Hague’s hand grew even heavier in the grip of the Great Depression, as he courted industrial relocation to Jersey City with a “no strike zone.” In April 1930, a new ordinance prohibited “public parades or public assembly in or upon the public streets, highways, public parks or public buildings” without a city permit, with the understanding there would be none.
In 1937, a clash between competing union groups—the American Federation of Labor and the Congress of Industrial Organizations—forced Hague to take sides. He considered the upstart CIO to be communist and threw his power behind the AFL.
On Hague’s order, police disrupted pickets, seized pamphlets and pressured meeting halls not to rent space to the CIO. The Zeppelins patrolled ferry arrivals, “deporting” anyone who wore a CIO badge back to New York City. When the prominent Socialist Norman Thomas sued over his own deportation, a state judge expressed typical contempt, saying Thomas “has no more right to speak in public places … than he has to invade a citizen’s home without invitation.”

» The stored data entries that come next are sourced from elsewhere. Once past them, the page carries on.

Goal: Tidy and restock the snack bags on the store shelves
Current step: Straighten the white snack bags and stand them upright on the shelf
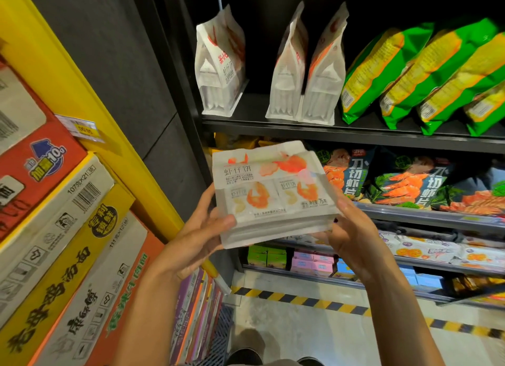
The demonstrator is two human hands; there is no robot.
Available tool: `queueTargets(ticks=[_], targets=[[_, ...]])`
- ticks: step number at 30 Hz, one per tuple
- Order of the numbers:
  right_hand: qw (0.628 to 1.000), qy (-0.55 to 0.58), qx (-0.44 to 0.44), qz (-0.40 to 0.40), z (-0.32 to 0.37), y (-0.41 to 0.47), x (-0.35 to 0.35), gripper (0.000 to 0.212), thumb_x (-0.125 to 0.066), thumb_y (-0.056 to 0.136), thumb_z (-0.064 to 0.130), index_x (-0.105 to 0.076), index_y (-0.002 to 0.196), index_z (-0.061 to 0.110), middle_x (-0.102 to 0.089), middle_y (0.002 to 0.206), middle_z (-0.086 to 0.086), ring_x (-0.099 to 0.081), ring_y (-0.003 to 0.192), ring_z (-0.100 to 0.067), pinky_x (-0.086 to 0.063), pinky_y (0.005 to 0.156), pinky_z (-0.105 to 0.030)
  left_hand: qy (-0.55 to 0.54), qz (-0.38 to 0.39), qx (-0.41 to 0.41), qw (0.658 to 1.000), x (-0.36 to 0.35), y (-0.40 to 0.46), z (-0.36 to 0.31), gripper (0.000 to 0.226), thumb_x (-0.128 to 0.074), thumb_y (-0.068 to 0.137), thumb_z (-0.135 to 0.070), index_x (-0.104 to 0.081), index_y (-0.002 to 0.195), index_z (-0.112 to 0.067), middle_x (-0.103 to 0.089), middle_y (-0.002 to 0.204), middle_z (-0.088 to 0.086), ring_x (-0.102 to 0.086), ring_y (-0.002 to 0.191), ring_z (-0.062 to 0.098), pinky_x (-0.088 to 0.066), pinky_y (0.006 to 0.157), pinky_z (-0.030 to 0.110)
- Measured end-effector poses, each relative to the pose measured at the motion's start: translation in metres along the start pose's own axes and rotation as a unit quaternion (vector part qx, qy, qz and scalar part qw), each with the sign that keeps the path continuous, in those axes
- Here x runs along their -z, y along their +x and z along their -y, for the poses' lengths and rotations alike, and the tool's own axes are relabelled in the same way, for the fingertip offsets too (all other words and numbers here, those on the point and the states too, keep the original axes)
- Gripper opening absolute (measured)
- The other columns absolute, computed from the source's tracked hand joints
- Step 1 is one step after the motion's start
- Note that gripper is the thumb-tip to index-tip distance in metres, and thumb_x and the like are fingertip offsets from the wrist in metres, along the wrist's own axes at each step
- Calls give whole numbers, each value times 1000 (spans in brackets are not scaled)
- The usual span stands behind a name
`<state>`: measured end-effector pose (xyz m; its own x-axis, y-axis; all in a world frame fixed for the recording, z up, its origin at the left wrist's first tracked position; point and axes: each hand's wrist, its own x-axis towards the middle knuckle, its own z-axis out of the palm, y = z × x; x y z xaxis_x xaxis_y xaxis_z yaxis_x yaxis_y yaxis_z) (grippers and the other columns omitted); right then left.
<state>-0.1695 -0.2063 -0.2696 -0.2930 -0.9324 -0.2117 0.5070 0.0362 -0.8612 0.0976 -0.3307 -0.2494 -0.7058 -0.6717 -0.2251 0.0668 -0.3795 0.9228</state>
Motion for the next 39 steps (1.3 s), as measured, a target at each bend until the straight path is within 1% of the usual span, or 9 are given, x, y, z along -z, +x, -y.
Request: queueTargets(ticks=[10,13,16,19,24,27,29,33,39], targets=[[992,-91,85,5,9,7,-19,47,-49,105,26,-47,152,26,-65,142,2,-62,131,-17,-54,106,-40,15,-48,-110,993,-2,-5,-8,107,-82,68,-7,-29,156,-37,-61,144,2,-59,133,27,-59,94,38],[972,-187,127,-68,12,22,-27,39,-60,100,27,-62,139,28,-69,132,14,-62,127,-5,-48,113,-41,61,-95,-169,979,-7,-2,-11,106,-84,77,5,-32,154,-46,-55,150,-6,-56,136,24,-57,100,41],[943,-256,181,-111,21,33,-45,38,-66,89,36,-70,126,30,-71,123,22,-62,120,5,-50,111,-37,102,-144,-229,957,-11,5,-21,107,-95,70,-11,-37,147,-57,-48,152,-20,-53,138,14,-56,102,43],[933,-264,240,-59,35,32,-72,35,-67,90,32,-70,125,31,-71,123,22,-64,119,1,-54,104,-32,111,-193,-281,934,-16,12,-31,111,-100,60,-23,-38,143,-62,-45,149,-30,-51,136,3,-56,102,38],[898,-332,279,77,59,43,-124,60,-74,91,38,-50,145,43,-53,145,29,-52,134,4,-48,110,-29,197,-273,-373,865,-28,30,-47,106,-95,67,-30,-32,148,-58,-42,154,-26,-39,146,4,-42,114,41],[876,-380,276,114,71,59,-144,89,-78,86,51,-23,156,54,-31,158,34,-38,142,8,-40,114,-24,250,-300,-394,832,-35,47,-60,108,-87,77,-8,-28,140,-73,-34,157,-21,-34,139,-14,-42,101,7],[871,-388,280,111,76,75,-153,95,-79,85,53,-15,156,58,-24,160,35,-39,143,5,-43,114,-25,281,-297,-392,824,-36,64,-69,114,-80,79,7,-26,139,-74,-32,159,-12,-34,136,-17,-40,91,-2],[868,-383,310,68,77,112,-154,86,-74,91,49,-18,156,55,-26,162,29,-43,144,-3,-46,115,-37,326,-274,-397,813,-32,102,-79,111,-74,83,5,-21,146,-69,-22,166,-9,-34,147,5,-41,100,4],[859,-419,286,63,62,158,-129,71,-61,102,40,-20,161,43,-30,163,22,-35,141,14,-45,116,-38,390,-217,-380,810,-14,141,-60,102,-71,94,-15,-4,156,-59,9,167,-25,-23,153,7,-43,107,15]])
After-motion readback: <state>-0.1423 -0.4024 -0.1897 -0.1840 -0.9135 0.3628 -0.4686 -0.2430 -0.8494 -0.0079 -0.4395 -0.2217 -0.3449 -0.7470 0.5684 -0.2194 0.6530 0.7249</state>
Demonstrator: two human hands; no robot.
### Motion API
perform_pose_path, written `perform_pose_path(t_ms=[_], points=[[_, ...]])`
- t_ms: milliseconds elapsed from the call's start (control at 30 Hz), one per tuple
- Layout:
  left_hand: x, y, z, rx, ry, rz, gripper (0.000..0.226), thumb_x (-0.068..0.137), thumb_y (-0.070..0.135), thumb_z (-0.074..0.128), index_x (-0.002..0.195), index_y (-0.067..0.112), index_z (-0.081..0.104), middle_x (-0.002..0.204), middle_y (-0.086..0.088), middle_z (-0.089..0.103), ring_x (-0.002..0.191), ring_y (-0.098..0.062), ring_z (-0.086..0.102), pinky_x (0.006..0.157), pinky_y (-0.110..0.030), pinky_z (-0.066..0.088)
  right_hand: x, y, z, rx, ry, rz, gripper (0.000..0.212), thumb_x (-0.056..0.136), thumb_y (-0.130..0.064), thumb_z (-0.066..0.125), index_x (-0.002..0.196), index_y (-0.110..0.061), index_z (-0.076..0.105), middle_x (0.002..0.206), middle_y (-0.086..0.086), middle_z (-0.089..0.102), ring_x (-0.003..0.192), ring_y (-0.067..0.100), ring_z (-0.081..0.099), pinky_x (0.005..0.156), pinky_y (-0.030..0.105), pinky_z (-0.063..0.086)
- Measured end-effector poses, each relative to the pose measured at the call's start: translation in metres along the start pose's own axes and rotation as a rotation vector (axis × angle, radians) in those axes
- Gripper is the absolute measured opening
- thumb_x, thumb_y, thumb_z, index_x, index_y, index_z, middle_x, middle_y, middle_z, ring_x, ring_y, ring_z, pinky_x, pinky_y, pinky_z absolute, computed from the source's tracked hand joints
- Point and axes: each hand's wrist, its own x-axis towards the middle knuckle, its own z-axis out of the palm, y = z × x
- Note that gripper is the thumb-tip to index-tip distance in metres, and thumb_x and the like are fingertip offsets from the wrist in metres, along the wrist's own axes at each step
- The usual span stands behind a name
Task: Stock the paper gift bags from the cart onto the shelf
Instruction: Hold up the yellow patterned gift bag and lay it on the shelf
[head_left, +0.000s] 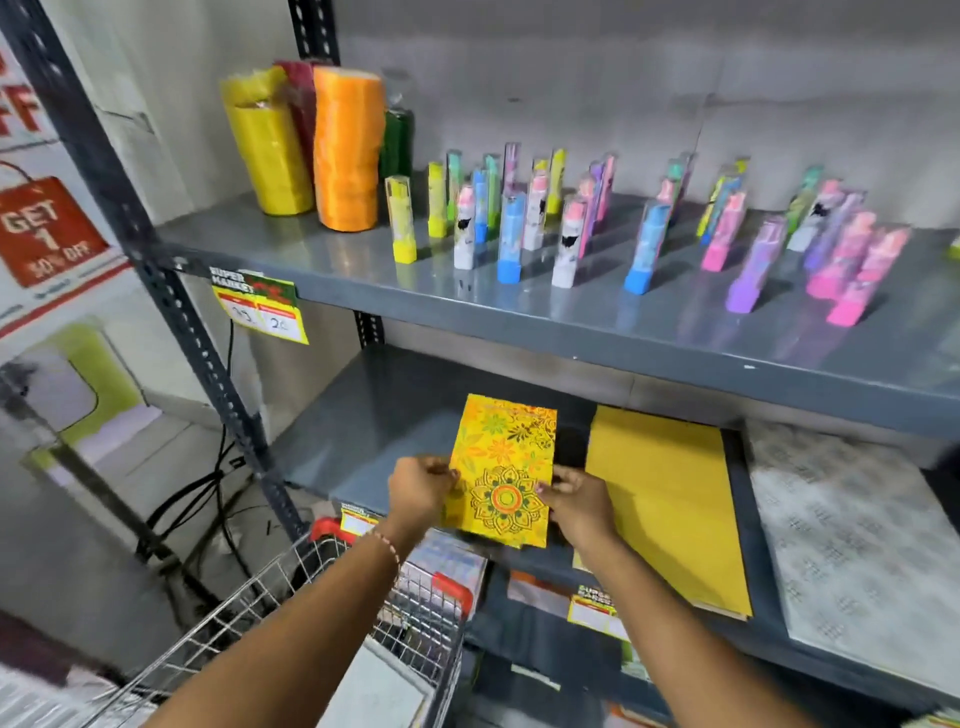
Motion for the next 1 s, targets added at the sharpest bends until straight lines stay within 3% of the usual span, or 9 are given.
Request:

Federal courts, however, reacted differently. Hearing CIO arguments by the American Civil Liberties Union, U.S. District Judge William Clark enjoined Hague and Jersey City from “placing any previous restraint” on CIO gatherings or their access to public spaces—except for legitimate public conflicts. When Clark’s injunction was affirmed on appeal, Hague took his frustration to the U.S. Supreme Court.
In Hague v. CIO, decided on June 5, 1939, the mayor argued that by pre-empting union activism, he was preventing “riots, disturbances or disorderly assemblage.”
In a plurality decision, the justices disagreed: The right to free speech in a public space is subject to some regulation. It is subject to public convenience, as well as peace and good order. “But it must not, in the guise of regulation, be abridged or denied.” Both Jersey City ordinances were declared void.